The answer is a single number: the count of lines in the records below that contain the word "Find".

§ **Records**
***
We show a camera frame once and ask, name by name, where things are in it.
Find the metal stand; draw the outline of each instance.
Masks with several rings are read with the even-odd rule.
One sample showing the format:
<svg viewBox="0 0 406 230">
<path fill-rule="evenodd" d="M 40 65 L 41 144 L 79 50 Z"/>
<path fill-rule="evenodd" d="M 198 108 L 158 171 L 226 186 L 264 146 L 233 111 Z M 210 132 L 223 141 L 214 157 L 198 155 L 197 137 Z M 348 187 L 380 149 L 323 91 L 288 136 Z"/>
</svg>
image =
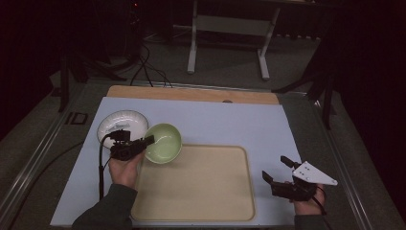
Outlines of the metal stand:
<svg viewBox="0 0 406 230">
<path fill-rule="evenodd" d="M 278 19 L 281 8 L 276 8 L 273 13 L 272 20 L 249 20 L 230 17 L 208 16 L 197 13 L 197 0 L 193 2 L 193 19 L 192 19 L 192 45 L 189 54 L 188 73 L 194 73 L 196 64 L 196 33 L 197 30 L 232 33 L 240 35 L 260 35 L 265 37 L 265 42 L 261 49 L 258 50 L 259 66 L 264 80 L 269 80 L 268 67 L 266 65 L 265 54 L 268 49 L 269 42 L 274 32 L 274 28 Z"/>
</svg>

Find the human hand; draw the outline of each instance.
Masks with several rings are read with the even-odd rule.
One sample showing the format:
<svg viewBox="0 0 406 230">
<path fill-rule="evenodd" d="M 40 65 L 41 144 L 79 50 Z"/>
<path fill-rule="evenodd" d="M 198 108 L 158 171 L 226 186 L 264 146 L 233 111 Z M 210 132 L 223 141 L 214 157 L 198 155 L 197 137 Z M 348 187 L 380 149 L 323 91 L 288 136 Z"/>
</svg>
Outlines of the human hand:
<svg viewBox="0 0 406 230">
<path fill-rule="evenodd" d="M 322 206 L 325 206 L 326 196 L 325 192 L 323 191 L 323 184 L 317 184 L 316 195 L 314 197 L 320 202 Z M 290 200 L 293 202 L 295 206 L 295 213 L 296 215 L 321 215 L 322 209 L 320 206 L 313 200 L 310 199 L 309 201 L 295 201 Z"/>
<path fill-rule="evenodd" d="M 141 162 L 145 155 L 146 152 L 143 151 L 128 161 L 121 161 L 111 158 L 108 162 L 108 167 L 113 183 L 125 185 L 130 189 L 135 189 L 137 165 Z"/>
</svg>

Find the black cable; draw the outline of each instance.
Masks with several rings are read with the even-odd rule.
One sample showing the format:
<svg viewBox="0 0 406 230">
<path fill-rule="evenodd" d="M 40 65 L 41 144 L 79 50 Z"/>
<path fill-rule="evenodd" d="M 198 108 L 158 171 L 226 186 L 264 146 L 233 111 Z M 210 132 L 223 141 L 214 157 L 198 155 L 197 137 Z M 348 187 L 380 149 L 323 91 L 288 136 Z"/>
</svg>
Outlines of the black cable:
<svg viewBox="0 0 406 230">
<path fill-rule="evenodd" d="M 101 139 L 101 145 L 99 148 L 99 200 L 102 200 L 104 197 L 104 166 L 102 165 L 102 148 L 107 137 L 110 137 L 110 134 L 105 135 Z"/>
<path fill-rule="evenodd" d="M 159 69 L 156 69 L 154 66 L 152 66 L 149 62 L 146 62 L 146 67 L 155 71 L 157 74 L 159 74 L 163 79 L 164 79 L 164 86 L 167 86 L 167 82 L 169 83 L 169 86 L 173 88 L 172 84 L 170 83 L 170 80 L 167 78 L 167 74 Z"/>
<path fill-rule="evenodd" d="M 13 227 L 14 224 L 15 224 L 15 222 L 17 221 L 17 218 L 18 218 L 18 216 L 20 215 L 21 210 L 23 209 L 24 204 L 25 204 L 25 202 L 26 202 L 27 199 L 28 199 L 28 195 L 29 195 L 29 194 L 31 193 L 31 191 L 33 190 L 33 187 L 35 186 L 36 182 L 38 182 L 38 180 L 39 180 L 39 178 L 41 177 L 41 175 L 44 174 L 44 173 L 48 170 L 48 168 L 50 168 L 50 166 L 51 166 L 52 164 L 54 164 L 54 162 L 56 162 L 57 159 L 59 159 L 62 155 L 66 154 L 67 152 L 73 150 L 74 148 L 76 148 L 76 147 L 78 147 L 78 146 L 81 146 L 83 143 L 84 143 L 83 141 L 82 141 L 82 142 L 79 142 L 79 143 L 73 145 L 71 148 L 69 148 L 69 149 L 63 151 L 63 152 L 60 153 L 57 157 L 55 157 L 52 161 L 50 161 L 50 162 L 45 166 L 44 169 L 42 169 L 42 171 L 39 173 L 39 175 L 38 175 L 38 176 L 36 177 L 36 179 L 33 181 L 33 183 L 32 183 L 32 185 L 31 185 L 30 189 L 28 190 L 28 192 L 25 194 L 24 199 L 21 201 L 20 206 L 18 207 L 18 209 L 17 209 L 17 211 L 16 211 L 16 213 L 15 213 L 15 215 L 14 215 L 14 218 L 12 219 L 12 222 L 11 222 L 11 224 L 10 224 L 10 226 L 9 226 L 9 230 L 12 229 L 12 227 Z"/>
<path fill-rule="evenodd" d="M 137 72 L 135 72 L 135 74 L 134 74 L 134 76 L 132 77 L 131 82 L 130 82 L 129 85 L 132 85 L 132 83 L 133 83 L 134 80 L 137 78 L 137 75 L 140 73 L 140 71 L 141 71 L 143 68 L 145 68 L 145 65 L 146 65 L 146 63 L 147 63 L 147 61 L 148 61 L 148 59 L 149 59 L 149 49 L 148 49 L 147 46 L 145 46 L 144 44 L 143 44 L 142 46 L 147 49 L 147 58 L 145 59 L 145 61 L 143 61 L 143 58 L 140 56 L 141 66 L 140 66 L 140 68 L 137 70 Z"/>
</svg>

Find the white bowl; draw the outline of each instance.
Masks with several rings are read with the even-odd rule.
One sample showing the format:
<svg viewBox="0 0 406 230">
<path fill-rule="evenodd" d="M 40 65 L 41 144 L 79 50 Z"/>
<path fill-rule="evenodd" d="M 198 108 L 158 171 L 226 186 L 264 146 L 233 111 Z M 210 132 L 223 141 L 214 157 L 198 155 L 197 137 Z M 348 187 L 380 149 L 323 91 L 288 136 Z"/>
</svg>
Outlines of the white bowl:
<svg viewBox="0 0 406 230">
<path fill-rule="evenodd" d="M 104 118 L 99 125 L 99 141 L 101 142 L 106 134 L 120 129 L 131 131 L 131 141 L 140 139 L 144 137 L 148 130 L 147 118 L 143 114 L 133 110 L 121 110 L 112 113 Z M 106 138 L 103 145 L 110 149 L 113 143 L 114 140 Z"/>
</svg>

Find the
***
§ **Solution**
5